When deciding which type of play to allow, ask yourself if you would tolerate this behavior in an adult dog. For instance, if your puppy jumps on you as you walk in the door, you may think it's adorable and feel like you've been welcomed home. But would you want your full-grown pet to do it every day, to you (even when you're wearing your good clothes), to a child, or to your dinner guests? If not, don't let your puppy do it, either.

Everyone in the family needs to know which kinds of play to discourage and which kinds to enjoy, so your puppy gets a clear, consistent message about behaviors that are and are not acceptable.

Play with your puppy for at least 20 minutes a day, in addition to giving him 20 to 30 minutes of exercise. A bored puppy is a destructive puppy. Playing is also a great way to bond with your puppy, and it helps her to interact with people in a positive manner.

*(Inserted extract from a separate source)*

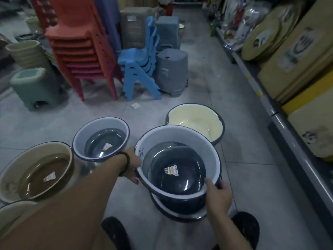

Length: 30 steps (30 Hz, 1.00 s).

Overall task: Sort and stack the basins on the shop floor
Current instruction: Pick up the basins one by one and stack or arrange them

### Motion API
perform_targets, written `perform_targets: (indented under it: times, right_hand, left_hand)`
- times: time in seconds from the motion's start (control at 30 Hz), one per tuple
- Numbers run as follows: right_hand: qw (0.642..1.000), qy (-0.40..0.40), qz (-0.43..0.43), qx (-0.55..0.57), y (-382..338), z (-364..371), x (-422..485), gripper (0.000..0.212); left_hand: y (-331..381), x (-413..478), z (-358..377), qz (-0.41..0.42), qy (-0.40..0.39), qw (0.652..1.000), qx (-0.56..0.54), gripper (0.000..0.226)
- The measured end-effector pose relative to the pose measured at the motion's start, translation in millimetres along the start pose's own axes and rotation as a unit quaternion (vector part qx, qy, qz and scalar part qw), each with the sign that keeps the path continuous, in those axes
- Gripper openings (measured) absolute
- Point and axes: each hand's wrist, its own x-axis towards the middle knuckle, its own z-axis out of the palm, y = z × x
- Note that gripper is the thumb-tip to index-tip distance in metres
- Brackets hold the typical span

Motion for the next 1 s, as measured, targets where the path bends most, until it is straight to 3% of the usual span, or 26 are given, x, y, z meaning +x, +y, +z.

These tips for appropriate play will help your puppy grow up properly socialized.

  • Fetch and Seek. These two favorites are creative, stimulating ways to play with your dog. For Fetch, choose an object your puppy can pick up with his mouth, like a ball or a sticklike chew toy, and when you first start, don't throw it too far. (Sometimes it helps to play with another person, who can show your puppy what to do!) Seek is the classic find-the-hidden-object; is it behind your back? Around the corner? You might start this game by playing it with treats, which have a strong smell.
  • Balls. Puppies may prefer a rolling ball to start and a bouncing ball later. Select one that's soft enough for your puppy to bite, but not one so small that the entire thing fits into his mouth.

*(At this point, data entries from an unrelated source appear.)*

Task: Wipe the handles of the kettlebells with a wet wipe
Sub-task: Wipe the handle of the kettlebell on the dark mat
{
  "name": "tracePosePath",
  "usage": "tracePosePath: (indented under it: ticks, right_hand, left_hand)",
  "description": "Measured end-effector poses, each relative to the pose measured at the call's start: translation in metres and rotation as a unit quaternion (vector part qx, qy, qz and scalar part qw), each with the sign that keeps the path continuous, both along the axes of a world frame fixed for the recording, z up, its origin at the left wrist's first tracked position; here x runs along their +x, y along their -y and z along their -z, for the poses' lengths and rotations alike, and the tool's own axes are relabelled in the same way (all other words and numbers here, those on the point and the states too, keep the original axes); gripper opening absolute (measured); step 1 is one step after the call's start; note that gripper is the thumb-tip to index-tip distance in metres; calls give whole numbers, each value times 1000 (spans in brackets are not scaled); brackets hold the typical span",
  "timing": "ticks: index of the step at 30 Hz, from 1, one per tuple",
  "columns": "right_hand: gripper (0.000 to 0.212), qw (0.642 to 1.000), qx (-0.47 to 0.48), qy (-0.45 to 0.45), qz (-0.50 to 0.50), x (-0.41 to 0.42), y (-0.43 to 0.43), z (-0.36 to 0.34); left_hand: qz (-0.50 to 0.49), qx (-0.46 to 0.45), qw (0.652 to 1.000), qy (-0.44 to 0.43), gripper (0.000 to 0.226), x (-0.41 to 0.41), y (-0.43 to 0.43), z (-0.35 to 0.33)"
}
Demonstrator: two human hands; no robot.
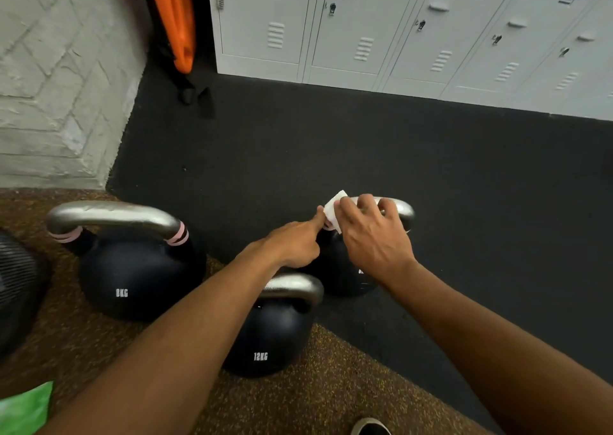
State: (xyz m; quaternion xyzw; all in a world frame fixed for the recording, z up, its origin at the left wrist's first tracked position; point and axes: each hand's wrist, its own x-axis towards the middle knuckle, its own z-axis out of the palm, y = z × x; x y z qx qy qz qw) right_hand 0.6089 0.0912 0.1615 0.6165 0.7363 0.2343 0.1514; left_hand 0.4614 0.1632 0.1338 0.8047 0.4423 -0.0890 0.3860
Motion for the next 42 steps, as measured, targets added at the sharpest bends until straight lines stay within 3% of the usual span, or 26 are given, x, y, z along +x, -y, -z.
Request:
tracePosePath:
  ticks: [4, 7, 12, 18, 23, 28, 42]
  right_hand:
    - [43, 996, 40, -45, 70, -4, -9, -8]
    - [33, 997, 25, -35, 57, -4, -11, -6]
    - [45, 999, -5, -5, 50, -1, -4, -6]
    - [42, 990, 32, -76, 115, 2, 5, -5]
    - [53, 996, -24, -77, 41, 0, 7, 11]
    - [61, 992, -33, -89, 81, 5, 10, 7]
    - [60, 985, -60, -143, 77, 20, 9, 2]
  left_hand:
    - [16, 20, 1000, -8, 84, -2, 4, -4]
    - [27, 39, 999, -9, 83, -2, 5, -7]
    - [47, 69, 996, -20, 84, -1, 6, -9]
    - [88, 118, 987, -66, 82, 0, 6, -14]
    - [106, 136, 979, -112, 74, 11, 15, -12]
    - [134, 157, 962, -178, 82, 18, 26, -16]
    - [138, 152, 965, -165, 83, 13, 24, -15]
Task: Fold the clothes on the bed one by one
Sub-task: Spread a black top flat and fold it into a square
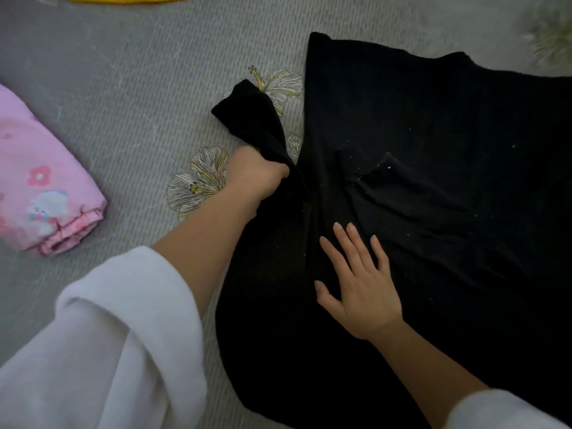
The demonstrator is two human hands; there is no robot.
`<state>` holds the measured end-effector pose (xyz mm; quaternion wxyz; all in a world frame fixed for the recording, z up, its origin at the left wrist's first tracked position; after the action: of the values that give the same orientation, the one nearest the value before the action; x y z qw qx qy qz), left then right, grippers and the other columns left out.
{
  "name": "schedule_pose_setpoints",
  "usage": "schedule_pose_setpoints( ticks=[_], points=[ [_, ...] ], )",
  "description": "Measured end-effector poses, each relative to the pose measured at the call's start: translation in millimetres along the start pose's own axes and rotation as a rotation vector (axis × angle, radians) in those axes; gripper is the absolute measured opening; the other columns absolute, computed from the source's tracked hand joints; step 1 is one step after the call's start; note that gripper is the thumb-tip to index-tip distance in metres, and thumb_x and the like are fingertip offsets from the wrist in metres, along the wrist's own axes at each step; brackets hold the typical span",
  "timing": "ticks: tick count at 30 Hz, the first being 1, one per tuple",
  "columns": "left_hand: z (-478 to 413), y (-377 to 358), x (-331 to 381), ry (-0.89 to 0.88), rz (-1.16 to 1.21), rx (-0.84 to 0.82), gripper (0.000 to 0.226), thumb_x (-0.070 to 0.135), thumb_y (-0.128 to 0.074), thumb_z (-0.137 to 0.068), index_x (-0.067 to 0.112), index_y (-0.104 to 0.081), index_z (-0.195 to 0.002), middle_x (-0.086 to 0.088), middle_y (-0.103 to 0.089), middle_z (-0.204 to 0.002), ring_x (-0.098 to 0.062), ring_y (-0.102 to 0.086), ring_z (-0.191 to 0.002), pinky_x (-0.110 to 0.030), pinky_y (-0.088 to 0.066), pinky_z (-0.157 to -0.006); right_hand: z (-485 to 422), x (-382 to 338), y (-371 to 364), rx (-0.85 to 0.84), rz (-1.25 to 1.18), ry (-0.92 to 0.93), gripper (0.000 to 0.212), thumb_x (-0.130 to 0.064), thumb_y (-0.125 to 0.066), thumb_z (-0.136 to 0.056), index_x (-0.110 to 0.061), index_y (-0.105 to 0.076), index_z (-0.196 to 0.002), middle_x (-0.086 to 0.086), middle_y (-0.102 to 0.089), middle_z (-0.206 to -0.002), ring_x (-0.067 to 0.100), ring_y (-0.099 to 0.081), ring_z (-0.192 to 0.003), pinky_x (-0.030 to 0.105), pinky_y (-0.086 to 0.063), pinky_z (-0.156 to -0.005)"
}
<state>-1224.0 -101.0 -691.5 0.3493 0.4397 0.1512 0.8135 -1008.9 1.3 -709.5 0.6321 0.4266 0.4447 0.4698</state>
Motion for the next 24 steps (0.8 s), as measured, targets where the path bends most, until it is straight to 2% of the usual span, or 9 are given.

  • Chew toys. Offer your dog a selection of chew toys. Encourage your puppy to chew on his toys instead of inappropriate objects (like your slippers or your remote control). If he does put a forbidden object in his mouth, clap your hands, say "No!" firmly, and replace the contraband with a toy. Squeaking toys are vastly appealing to pups but you must make sure that your dog cannot remove the squeaker and swallow it or choke.
  • Stuffed toys. Give your dog stuffed toys to cuddle, tote around, and mouth. You may choose to remove the eyes or noses of stuffed toys or look for ones without extruding features since those are the first things puppies try to chew off.

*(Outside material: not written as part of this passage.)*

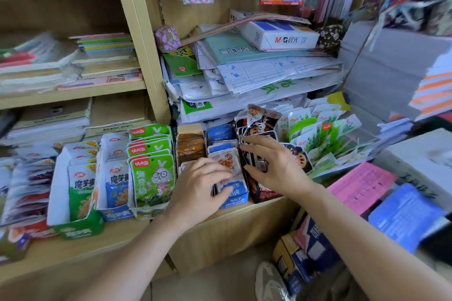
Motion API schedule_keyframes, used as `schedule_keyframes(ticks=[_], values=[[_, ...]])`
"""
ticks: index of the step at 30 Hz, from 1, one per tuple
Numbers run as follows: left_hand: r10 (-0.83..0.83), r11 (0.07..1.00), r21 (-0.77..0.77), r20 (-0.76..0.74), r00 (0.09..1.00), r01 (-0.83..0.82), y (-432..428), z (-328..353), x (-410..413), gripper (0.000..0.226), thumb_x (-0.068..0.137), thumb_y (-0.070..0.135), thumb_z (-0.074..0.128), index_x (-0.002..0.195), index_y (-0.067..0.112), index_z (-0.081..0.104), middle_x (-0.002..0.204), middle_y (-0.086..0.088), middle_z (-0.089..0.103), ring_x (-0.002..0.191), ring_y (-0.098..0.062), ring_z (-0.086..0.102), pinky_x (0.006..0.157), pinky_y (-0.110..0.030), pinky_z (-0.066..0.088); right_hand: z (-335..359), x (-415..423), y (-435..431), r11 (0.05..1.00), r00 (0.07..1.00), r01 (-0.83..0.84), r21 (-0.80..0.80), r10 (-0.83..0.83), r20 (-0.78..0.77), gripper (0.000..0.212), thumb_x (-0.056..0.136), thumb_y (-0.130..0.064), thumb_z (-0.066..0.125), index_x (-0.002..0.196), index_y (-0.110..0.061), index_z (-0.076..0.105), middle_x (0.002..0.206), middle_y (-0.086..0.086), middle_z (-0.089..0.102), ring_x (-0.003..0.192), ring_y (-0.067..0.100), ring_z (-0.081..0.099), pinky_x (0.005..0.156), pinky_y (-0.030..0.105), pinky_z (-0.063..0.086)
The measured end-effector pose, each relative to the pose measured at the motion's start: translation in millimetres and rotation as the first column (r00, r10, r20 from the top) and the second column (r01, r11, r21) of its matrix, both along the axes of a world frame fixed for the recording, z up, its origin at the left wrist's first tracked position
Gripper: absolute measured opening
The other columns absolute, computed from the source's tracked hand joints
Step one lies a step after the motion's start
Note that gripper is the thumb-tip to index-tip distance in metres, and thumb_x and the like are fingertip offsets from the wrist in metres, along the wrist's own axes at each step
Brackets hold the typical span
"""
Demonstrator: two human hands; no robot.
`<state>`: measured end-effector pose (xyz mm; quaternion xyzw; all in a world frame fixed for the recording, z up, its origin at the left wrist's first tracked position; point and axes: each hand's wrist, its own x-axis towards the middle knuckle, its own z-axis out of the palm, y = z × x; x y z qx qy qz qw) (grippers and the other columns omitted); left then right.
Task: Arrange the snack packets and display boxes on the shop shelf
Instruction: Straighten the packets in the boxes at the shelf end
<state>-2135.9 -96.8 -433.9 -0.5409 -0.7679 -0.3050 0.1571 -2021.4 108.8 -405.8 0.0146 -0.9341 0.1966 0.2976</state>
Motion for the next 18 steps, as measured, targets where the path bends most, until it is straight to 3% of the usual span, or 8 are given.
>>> schedule_keyframes(ticks=[3,7,11,13,15,18], values=[[-0.024,0.996,0.091,0.046,0.999,0.02,15,13,12,0.022,0.085,0.033,0.075,0.105,0.024,0.078,0.104,0.013,0.073,0.104,-0.009,0.06,0.092,-0.035,0.051,11,26,1,0.992,0.985,0.127,-0.013,-0.128,-0.115,0.023,0.085,-0.014,0.075,0.108,-0.012,0.075,0.109,-0.002,0.072,0.102,0.018,0.063,0.09,0.034,0.052],[-0.081,0.986,0.152,0.072,0.994,0.069,44,24,24,0.03,0.088,0.042,0.065,0.108,0.023,0.077,0.106,0.011,0.073,0.102,-0.011,0.063,0.091,-0.038,0.051,24,68,21,0.914,0.881,0.384,-0.134,-0.406,-0.242,0.006,0.083,-0.009,0.076,0.087,-0.013,0.078,0.077,-0.006,0.07,0.073,0.014,0.06,0.07,0.028,0.051],[-0.101,0.993,-0.053,0.044,0.994,0.103,73,25,35,0.055,0.087,0.049,0.069,0.137,0.029,0.06,0.142,0.008,0.056,0.13,-0.015,0.048,0.109,-0.042,0.041,20,100,49,0.799,0.816,0.54,-0.265,-0.574,-0.071,0.009,0.082,-0.016,0.077,0.089,-0.022,0.076,0.084,-0.01,0.07,0.08,0.011,0.057,0.073,0.025,0.046],[-0.113,0.971,-0.208,0.042,0.993,0.119,87,20,40,0.072,0.087,0.059,0.065,0.151,0.033,0.042,0.158,0.008,0.038,0.144,-0.016,0.032,0.118,-0.043,0.03,11,105,58,0.808,0.824,0.565,-0.168,-0.562,0.066,0.014,0.082,-0.026,0.078,0.095,-0.024,0.076,0.093,-0.011,0.071,0.088,0.01,0.053,0.076,0.027,0.041],[-0.1,0.956,-0.283,-0.05,0.994,0.082,98,14,42,0.075,0.089,0.06,0.062,0.154,0.034,0.036,0.157,0.008,0.04,0.144,-0.017,0.035,0.116,-0.041,0.032,3,102,60,0.827,0.82,0.562,0.016,-0.56,0.121,0.018,0.08,-0.03,0.08,0.097,-0.023,0.077,0.094,-0.008,0.073,0.091,0.015,0.052,0.08,0.03,0.034],[-0.099,0.971,-0.229,-0.117,0.988,0.07,104,16,38,0.058,0.087,0.044,0.072,0.141,0.028,0.057,0.135,0.009,0.063,0.123,-0.019,0.057,0.099,-0.038,0.045,2,92,53,0.817,0.816,0.558,0.145,-0.572,0.079,0.018,0.077,-0.028,0.083,0.093,-0.024,0.078,0.088,-0.008,0.074,0.092,0.022,0.059,0.086,0.034,0.025]])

  • Toy box. Keep your puppy's toys in a low, sturdy box or bin that she has access to. You may wish to rotate the selection of toys to keep play interesting, although some dogs become attached to one particular item and snub the rest of their toy collection.
  • Tug-of-war. Tug-of-war is an aggressive game that confuses your puppy. If you win, you are dominant and your puppy feels timid and submissive. If you let your puppy win, he will mistakenly think that he is dominant. Another drawback to tug-of-war is that tearing action teaches the puppy that similar actions are acceptable ways to play with your clothing or household objects.
Black and white closeup of small dog
Why can't we play Chase?
  • Chase. Children quickly figure out that if they race around, the puppy will follow them. The downside of Chase is that such games interfere with learning the basic command to "come." Chasing tells a puppy, "If you come to me, I will run away," which is not the message you want to send.
  • Biting. Do not let your dog bite any part of your body at any time. Do not permit "attack" games or use your fingers, hands, toes, or feet to "tease" your dog. If your puppy bites, grasp her collar and discourage her with a firm "No!" If your puppy does not stop biting, confine her in her crate until she has calmed down (like "time-out" for a human 2-year-old). Never reward biting behavior by continuing to play with your puppy when she is biting; she will think biting is part of the game. Biting can have tragic consequences -- not just in the injury to the person bitten but also in the destruction of the dog who bit.
  • Jumping. Discourage your puppy from jumping or climbing on people. People tend to see this behavior as cute and friendly in a puppy. In a full-grown dog, jumping can result in human injury and damage to clothing. Train your puppy to sit when people (including you) enter your home. A puppy that sits on command deserves lavish praise.
  • Wrestling. You should never wrestle with your dog, no matter how large and strong she is. Like tug-of-war, wrestling sends mixed messages about which of you is dominant, you or your dog. In addition, a dog's limbs are not built to withstand the stress of wrestling, so you could injure your pet.
  • Unless you've got the patience and knowledge to train your dog on your own, plan to take your puppy to obedience classes at around six months of age. Well-behaved puppies benefit from the socialization of obedience class, and rowdy dogs learn self-control.
  • In an obedience class you, too, are a student. Family members should attend or observe classes or you can teach your family what you have learned when you and your puppy practice new commands. The whole family must use the same commands to reinforce positive behavior. In addition, teach everyone to maintain eye contact and deliver commands in a firm tone.
  • Discourage negative behaviors with sudden loud noises, like shaking a can of pennies of clapping your hands next to his ear. A slight spraying from a water pistol can also dissuade your puppy from engaging in undesirable behavior. Never hit or hurt your dog.